17 March 2026, 06:21

Wie Kölner Karnevalsvereine mittelalterliche Tore zum Leben erwecken

Detailgetreue Karte aus dem 18. Jahrhundert von Köln, Deutschland, die Gebäude, Bäume und Text auf altem Papier zeigt.

Wie Kölner Karnevalsvereine mittelalterliche Tore zum Leben erwecken

Kölner Stadtmauern und mittelalterliche Tore erleben durch den Karneval ein neues Leben

Drei der letzten erhaltenen mittelalterlichen Stadttore Kölns dienen heute als Hauptquartiere großer Karnevalsvereine – jeder mit einer eigenen, einzigartigen Rolle in den Feierlichkeiten. Die Vereine bewahren nicht nur die historischen Bauwerke, sondern halten auch jahrhundertealte Bräuche lebendig.

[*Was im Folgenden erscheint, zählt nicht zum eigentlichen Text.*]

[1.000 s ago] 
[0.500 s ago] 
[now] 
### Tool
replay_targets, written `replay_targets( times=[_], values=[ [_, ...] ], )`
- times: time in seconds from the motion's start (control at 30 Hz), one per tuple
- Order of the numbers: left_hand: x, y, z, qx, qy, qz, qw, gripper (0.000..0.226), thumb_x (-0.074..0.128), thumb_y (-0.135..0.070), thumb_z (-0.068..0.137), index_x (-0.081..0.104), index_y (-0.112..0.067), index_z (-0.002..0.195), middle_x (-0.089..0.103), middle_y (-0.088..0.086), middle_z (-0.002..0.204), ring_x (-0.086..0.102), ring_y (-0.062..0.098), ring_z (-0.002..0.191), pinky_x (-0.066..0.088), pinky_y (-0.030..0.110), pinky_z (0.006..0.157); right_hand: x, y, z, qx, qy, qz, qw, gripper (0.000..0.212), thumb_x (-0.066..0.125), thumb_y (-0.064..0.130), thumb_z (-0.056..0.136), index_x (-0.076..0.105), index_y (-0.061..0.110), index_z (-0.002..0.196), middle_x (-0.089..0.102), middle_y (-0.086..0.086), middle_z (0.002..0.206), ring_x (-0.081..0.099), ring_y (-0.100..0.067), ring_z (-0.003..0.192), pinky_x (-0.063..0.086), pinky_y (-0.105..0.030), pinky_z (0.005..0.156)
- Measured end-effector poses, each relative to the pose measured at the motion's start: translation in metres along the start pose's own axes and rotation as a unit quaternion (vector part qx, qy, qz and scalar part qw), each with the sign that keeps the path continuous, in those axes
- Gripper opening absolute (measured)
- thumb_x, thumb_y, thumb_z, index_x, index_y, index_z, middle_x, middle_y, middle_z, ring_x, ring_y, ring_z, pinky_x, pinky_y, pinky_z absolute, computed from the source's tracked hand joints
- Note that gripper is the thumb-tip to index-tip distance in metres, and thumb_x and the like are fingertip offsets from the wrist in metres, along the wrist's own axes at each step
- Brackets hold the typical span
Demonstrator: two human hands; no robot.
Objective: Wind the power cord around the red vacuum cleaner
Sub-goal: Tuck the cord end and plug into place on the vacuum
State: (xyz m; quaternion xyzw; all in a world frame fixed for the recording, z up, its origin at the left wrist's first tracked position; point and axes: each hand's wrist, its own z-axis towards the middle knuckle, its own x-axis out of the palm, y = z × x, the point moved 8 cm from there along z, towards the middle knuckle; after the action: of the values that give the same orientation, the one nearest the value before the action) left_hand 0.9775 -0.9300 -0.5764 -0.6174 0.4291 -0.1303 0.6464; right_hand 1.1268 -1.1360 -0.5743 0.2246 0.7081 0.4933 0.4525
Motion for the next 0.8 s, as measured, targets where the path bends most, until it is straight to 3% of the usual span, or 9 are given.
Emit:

Die Verbindung zwischen Karneval und dem mittelalterlichen Erbe Kölns ist tief verwurzelt. Drei zentrale Stadttore – das Hahnentor, die Eigelsteintorburg und die Severinstorburg – wurden von Karnevalsgesellschaften unter erblichen Nutzungsrechten übernommen. Jeder Verein pflegt, restauriert und nutzt diese Wahrzeichen als Versammlungsorte für Proben und Veranstaltungen.

Das Hahnentor, eines von nur vier erhaltenen mittelalterlichen Toren, beherbergt die Kölner Funken, eine Garde, die für Tanz, Reitkünste und zeremonielle Aufgaben bekannt ist. Es dient zudem als passende Kulisse für den "Bauer und Jungfrau", zwei symbolträchtige Figuren im Karnevalsumzug. Die Eigelsteintorburg gehört den Blauen Funken, die sich 1870 von den Roten Funken abspalteten, nachdem es Streit um die Führung des Rosenmontagszugs gegeben hatte. Die Severinstorburg wiederum wird von den Roten Funken genutzt, deren Wurzeln auf die alten Kölner Stadtsoldaten zurückgehen und die traditionelle Tänze wie den "Stippefoettche" aufführen.

Doch nicht nur die Tore, auch Teile der mittelalterlichen Stadtmauer werden von Karnevalsvereinen betreut. Diese Räumlichkeiten dienen zugleich als Probenhallen für Tänze und Umzüge. Eine der bekanntesten Gruppen sind die "Mählsäcke" (Mehlsäcke), der Spitzname der Prinzen-Garde Köln 1906, der offiziellen Eskorte des Prinzen. Die Roten Funken haben sogar eine lebensgroße Bronzestatue eines Funken vor ihrem Sitz in der Ulrepforte aufgestellt – ein Symbol für ihre militärisch geprägte Identität.

Durch Restaurierung und aktive Nutzung haben die Kölner Karnevalsvereine historische Ruinen in lebendige Kulturzentren verwandelt. Die Tore und Mauern sind heute nicht nur architektonische Relikte, sondern integraler Bestandteil der festlichen Traditionen. Ihre Erhaltung stellt sicher, dass das mittelalterliche Erbe auch in den modernen Feierlichkeiten weiterlebt.